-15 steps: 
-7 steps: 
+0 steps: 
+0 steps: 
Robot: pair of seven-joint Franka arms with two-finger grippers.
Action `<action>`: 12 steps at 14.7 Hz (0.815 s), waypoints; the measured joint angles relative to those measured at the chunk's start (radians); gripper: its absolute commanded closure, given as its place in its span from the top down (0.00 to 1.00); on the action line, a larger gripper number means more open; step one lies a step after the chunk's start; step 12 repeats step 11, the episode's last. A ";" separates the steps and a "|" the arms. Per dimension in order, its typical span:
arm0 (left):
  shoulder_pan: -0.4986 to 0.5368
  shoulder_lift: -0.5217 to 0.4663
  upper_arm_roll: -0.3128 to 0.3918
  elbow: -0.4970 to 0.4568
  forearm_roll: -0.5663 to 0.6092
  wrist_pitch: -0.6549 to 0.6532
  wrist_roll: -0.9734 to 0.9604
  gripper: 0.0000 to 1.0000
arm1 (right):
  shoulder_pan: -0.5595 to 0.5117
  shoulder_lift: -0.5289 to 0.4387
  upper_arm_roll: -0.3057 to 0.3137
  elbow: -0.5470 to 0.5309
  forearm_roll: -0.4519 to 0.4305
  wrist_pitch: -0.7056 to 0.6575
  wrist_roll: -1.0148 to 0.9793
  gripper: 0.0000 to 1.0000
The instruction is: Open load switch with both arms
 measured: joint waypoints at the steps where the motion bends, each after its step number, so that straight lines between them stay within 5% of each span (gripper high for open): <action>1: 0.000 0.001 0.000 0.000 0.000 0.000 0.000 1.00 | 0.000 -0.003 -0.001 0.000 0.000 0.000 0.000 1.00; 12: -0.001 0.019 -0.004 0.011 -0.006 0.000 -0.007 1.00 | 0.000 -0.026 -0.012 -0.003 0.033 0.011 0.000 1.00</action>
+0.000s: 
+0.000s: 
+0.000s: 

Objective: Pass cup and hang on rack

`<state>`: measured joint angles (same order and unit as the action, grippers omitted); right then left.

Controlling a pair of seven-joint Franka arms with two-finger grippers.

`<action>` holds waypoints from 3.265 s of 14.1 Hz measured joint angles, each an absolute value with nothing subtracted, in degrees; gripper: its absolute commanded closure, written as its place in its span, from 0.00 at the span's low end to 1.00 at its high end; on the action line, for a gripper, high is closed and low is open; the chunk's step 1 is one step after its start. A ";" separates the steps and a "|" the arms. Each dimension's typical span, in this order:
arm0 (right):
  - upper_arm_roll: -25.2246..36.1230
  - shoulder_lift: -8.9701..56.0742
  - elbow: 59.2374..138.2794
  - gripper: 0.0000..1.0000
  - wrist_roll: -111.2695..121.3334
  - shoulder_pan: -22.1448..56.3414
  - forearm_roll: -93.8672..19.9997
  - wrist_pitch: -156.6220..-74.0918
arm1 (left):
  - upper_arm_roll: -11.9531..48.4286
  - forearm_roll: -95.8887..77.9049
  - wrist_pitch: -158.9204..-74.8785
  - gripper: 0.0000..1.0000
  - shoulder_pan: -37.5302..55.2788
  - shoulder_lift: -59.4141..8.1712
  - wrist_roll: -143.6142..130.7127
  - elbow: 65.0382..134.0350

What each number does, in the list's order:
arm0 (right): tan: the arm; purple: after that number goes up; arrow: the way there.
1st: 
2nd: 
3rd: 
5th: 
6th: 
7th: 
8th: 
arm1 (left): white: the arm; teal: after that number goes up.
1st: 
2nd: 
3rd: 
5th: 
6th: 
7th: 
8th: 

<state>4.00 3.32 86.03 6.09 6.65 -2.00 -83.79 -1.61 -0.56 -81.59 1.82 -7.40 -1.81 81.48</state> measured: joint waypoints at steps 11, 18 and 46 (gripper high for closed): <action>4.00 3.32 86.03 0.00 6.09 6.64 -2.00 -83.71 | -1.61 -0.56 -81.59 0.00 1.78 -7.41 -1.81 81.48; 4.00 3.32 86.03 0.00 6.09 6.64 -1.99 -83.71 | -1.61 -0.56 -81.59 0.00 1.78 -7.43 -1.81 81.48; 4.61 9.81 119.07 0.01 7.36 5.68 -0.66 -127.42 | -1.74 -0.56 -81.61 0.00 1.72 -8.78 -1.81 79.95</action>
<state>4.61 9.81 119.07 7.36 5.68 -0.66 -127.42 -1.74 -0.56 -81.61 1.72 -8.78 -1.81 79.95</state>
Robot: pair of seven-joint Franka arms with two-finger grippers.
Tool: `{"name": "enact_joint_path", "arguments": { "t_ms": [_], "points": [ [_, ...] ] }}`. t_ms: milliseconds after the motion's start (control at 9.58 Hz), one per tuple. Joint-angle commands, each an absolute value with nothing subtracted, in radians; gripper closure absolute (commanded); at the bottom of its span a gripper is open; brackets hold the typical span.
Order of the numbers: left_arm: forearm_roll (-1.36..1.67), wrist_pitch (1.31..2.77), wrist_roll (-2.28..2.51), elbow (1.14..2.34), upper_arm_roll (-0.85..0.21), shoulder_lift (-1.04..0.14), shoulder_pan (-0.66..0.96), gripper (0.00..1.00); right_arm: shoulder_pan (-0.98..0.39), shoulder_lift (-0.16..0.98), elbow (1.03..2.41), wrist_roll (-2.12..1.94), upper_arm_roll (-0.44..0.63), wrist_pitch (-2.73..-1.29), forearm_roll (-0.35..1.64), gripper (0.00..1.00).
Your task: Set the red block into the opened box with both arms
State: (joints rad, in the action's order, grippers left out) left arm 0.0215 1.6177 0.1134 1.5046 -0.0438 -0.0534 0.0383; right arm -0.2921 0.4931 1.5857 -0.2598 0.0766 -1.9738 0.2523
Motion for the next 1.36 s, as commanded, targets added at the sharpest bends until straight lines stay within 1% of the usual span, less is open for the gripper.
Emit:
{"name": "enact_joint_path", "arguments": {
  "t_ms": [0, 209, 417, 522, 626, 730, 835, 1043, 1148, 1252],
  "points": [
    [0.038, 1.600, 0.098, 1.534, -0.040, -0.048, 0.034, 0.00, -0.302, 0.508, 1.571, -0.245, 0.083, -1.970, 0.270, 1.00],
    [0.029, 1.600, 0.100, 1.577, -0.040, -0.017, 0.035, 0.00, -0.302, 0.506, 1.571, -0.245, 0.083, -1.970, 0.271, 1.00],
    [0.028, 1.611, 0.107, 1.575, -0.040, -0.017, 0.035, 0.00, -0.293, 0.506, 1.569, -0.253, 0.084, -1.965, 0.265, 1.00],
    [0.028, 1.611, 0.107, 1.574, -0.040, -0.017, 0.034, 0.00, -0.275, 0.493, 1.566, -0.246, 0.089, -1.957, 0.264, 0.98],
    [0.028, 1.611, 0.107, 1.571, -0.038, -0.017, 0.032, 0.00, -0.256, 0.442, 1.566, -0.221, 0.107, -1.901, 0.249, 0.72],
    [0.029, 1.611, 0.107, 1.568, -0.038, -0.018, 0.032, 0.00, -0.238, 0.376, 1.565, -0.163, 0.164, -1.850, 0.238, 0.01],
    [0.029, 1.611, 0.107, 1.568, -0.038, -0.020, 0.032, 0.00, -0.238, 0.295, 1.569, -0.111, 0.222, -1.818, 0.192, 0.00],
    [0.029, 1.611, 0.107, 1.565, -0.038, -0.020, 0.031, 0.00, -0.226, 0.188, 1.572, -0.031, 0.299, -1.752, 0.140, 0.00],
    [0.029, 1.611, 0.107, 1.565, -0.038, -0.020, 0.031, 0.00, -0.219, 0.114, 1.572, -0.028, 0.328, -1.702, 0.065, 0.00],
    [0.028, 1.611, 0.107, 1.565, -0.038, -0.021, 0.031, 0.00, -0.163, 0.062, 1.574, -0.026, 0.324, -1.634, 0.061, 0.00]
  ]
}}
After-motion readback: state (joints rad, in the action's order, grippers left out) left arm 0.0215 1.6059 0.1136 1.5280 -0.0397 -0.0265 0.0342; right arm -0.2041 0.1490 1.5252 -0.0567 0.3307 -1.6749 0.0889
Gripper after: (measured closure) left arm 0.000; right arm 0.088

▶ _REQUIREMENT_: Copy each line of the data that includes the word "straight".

▶ _ANSWER TO THIS PROBLEM_:
 measured: joint waypoints at the steps where the motion bends, each after its step number, so that straight lines between them stay within 5% of each span (gripper high for open): <action>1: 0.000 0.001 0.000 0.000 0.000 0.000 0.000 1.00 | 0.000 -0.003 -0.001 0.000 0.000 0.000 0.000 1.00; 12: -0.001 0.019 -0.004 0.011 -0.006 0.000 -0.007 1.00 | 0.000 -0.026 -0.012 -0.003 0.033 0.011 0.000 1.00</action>
Motion for the next 1.36 s, as commanded, targets added at the sharpest bends until straight lines stay within 1% of the usual span, less is open for the gripper.

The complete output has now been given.